_The problem_
Your answer is every line of the material below in which the string "outlines" occurs.

*** Material provided ***

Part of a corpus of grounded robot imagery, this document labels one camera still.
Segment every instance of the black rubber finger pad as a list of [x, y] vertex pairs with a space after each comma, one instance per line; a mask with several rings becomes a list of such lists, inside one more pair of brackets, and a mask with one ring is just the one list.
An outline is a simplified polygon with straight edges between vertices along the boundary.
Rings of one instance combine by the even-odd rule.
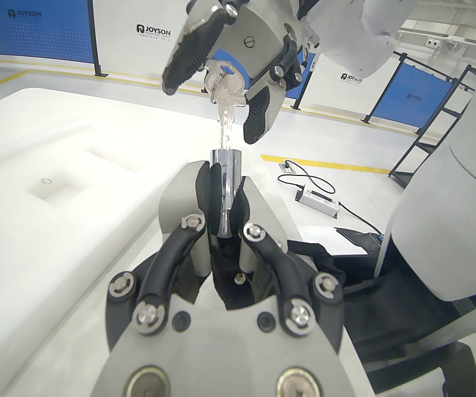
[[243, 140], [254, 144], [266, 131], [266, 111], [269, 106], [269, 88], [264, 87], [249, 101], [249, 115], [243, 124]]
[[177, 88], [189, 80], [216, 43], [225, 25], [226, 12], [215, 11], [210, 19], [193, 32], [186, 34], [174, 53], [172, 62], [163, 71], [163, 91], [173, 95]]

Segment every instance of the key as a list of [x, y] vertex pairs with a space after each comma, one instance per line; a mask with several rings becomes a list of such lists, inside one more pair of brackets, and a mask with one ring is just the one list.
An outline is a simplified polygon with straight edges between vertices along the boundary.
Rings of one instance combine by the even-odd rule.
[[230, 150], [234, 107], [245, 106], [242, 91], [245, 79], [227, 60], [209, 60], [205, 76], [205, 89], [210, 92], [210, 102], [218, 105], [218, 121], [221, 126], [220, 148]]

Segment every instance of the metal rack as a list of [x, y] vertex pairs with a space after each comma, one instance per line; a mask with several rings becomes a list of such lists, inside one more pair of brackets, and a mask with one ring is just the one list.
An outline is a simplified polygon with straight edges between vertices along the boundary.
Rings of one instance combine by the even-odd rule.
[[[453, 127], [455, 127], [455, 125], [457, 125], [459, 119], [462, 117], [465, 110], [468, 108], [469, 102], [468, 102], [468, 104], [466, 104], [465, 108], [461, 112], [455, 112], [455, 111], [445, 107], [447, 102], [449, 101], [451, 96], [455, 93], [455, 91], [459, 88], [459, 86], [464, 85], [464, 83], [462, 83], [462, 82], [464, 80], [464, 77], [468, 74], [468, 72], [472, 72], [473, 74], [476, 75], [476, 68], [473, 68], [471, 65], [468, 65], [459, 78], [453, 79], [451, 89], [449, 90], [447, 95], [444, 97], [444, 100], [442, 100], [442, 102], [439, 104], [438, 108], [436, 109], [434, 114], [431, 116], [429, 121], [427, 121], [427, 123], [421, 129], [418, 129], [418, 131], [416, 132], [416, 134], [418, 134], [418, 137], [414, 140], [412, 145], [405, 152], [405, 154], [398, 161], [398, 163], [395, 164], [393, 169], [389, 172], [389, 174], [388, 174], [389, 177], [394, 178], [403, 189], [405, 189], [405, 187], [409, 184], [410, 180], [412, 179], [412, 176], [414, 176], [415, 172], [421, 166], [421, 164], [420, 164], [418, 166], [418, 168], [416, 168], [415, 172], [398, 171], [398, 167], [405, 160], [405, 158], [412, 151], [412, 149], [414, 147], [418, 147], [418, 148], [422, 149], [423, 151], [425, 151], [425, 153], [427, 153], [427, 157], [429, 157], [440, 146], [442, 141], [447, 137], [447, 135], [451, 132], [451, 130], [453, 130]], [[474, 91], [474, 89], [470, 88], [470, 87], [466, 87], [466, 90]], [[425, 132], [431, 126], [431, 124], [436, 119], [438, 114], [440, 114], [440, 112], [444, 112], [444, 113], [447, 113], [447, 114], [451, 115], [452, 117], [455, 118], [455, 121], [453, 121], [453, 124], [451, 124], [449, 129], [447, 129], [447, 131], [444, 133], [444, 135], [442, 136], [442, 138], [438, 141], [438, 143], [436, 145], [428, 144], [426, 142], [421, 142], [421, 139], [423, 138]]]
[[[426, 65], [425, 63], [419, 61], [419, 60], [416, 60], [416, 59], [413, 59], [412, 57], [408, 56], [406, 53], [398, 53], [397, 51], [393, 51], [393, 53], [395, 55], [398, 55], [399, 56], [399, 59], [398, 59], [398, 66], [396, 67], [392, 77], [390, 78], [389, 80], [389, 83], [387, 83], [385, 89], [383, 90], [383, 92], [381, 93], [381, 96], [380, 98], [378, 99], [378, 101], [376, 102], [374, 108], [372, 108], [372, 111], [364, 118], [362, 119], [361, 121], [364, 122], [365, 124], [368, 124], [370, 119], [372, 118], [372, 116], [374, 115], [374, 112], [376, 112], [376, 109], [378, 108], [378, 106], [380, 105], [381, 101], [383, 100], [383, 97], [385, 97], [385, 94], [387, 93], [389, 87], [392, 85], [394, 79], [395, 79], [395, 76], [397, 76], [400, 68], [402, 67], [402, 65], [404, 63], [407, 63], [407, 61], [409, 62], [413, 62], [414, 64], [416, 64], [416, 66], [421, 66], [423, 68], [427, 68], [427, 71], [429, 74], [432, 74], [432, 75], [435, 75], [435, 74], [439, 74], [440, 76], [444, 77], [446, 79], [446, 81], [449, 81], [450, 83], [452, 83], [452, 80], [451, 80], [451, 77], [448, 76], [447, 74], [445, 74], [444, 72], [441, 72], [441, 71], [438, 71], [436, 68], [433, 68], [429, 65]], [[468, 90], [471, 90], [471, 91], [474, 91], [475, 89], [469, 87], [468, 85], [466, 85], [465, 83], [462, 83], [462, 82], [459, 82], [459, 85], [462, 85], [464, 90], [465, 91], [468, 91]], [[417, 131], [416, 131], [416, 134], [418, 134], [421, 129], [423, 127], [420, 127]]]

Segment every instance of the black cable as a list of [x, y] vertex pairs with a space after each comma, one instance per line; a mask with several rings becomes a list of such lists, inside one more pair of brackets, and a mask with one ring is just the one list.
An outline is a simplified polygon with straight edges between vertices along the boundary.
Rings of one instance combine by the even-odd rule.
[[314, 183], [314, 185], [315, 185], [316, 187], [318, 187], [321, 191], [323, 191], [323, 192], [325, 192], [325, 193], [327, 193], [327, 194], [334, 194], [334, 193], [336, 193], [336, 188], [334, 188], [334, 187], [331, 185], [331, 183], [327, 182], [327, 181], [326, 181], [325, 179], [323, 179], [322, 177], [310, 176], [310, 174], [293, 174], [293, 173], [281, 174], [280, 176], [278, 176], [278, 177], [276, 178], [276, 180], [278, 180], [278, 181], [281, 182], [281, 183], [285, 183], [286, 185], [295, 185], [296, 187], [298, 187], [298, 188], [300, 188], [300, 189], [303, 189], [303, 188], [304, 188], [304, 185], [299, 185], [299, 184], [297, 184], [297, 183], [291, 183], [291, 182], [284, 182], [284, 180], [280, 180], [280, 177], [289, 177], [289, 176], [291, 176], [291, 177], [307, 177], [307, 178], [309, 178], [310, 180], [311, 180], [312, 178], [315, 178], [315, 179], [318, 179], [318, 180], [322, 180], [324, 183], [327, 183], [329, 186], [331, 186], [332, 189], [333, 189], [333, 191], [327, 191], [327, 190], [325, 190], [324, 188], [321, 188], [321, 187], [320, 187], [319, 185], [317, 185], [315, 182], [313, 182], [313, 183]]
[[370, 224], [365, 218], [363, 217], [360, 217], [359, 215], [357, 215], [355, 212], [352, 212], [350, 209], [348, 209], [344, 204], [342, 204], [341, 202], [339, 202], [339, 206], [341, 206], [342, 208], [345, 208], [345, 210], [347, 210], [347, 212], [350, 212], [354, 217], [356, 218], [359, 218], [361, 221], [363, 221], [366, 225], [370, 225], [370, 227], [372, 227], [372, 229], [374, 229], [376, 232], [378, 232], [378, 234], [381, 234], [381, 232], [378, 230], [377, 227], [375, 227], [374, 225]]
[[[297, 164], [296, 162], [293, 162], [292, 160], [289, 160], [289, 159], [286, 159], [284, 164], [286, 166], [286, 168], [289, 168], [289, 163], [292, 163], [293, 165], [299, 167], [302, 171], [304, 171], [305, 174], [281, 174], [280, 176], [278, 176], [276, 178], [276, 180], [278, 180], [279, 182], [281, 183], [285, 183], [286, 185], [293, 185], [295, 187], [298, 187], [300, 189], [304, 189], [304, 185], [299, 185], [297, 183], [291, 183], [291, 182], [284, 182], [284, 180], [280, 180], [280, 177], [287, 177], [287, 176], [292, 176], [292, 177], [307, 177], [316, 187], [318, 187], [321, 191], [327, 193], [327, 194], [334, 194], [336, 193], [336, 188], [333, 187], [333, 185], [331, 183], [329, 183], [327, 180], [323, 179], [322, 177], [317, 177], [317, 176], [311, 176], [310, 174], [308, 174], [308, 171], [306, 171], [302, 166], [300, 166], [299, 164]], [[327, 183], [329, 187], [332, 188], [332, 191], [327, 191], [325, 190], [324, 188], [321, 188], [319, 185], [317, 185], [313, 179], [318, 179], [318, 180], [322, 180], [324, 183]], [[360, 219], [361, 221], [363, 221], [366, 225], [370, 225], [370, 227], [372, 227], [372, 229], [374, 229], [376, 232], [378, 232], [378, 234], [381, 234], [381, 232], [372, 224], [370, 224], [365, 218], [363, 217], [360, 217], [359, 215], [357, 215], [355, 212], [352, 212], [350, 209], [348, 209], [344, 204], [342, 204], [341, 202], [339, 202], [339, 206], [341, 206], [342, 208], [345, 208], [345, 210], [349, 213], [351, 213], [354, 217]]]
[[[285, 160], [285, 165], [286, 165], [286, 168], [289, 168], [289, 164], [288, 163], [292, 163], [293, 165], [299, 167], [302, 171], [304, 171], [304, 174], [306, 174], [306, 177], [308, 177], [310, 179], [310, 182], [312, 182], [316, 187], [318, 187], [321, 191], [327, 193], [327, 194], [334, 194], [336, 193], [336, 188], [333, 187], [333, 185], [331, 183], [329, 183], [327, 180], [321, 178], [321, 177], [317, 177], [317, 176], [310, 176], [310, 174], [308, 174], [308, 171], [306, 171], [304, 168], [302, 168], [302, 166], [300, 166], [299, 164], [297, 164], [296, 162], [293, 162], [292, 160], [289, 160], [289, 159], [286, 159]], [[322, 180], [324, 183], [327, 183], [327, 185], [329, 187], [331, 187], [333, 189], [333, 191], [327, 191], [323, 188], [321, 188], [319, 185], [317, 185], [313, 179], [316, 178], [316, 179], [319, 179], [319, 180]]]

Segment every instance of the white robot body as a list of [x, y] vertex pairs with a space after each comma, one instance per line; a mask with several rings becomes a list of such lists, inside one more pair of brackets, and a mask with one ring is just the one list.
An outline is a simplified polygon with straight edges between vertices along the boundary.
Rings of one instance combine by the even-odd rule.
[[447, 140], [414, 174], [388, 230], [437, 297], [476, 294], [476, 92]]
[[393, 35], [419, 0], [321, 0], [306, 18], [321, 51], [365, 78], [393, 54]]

*** End of Material provided ***
*** Material provided ***

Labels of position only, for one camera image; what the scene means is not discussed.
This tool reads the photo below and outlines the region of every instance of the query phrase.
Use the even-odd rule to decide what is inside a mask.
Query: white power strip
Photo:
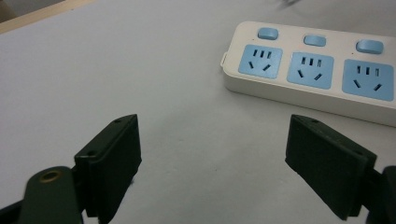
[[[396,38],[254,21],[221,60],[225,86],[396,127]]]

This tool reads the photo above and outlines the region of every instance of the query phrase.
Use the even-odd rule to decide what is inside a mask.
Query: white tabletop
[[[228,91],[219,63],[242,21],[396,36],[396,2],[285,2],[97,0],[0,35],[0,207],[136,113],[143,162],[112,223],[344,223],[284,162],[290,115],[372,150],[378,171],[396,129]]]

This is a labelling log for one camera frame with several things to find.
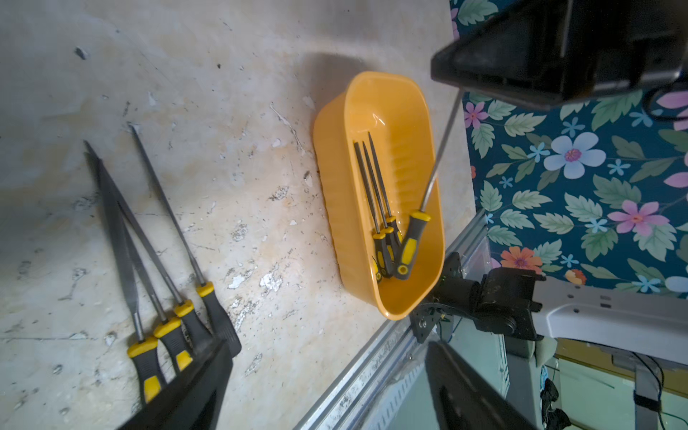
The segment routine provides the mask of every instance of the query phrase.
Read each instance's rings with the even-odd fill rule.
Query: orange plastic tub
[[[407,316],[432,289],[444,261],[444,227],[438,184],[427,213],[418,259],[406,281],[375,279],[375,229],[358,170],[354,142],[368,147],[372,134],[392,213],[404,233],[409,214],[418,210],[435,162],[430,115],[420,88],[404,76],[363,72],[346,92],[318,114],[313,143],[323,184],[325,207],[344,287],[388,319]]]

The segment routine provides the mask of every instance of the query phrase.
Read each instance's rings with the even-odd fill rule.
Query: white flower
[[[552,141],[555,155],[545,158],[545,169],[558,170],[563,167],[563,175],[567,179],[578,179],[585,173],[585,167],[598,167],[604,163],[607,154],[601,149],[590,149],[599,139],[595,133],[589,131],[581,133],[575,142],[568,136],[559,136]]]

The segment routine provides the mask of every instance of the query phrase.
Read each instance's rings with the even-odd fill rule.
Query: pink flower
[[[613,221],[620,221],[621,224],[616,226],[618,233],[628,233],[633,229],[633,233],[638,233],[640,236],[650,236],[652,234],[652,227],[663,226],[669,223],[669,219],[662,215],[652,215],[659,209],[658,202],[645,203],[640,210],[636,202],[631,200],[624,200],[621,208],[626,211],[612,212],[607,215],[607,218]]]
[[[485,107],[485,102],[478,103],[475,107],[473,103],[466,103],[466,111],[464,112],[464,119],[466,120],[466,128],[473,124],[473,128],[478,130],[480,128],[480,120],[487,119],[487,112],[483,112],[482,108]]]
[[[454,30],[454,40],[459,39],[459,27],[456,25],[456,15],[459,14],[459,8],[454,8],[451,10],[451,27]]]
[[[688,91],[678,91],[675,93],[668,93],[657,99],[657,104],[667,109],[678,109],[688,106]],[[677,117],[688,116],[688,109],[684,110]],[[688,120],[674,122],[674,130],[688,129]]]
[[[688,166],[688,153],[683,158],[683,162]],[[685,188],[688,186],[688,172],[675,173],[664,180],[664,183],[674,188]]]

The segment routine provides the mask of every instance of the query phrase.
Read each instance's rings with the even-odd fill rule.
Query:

*** End of Material provided ***

_Written reply_
This tool reads the photo below and outlines the region of every instance of the query phrase.
This tool reads the photo above and outlines the region of every instance of the query phrase.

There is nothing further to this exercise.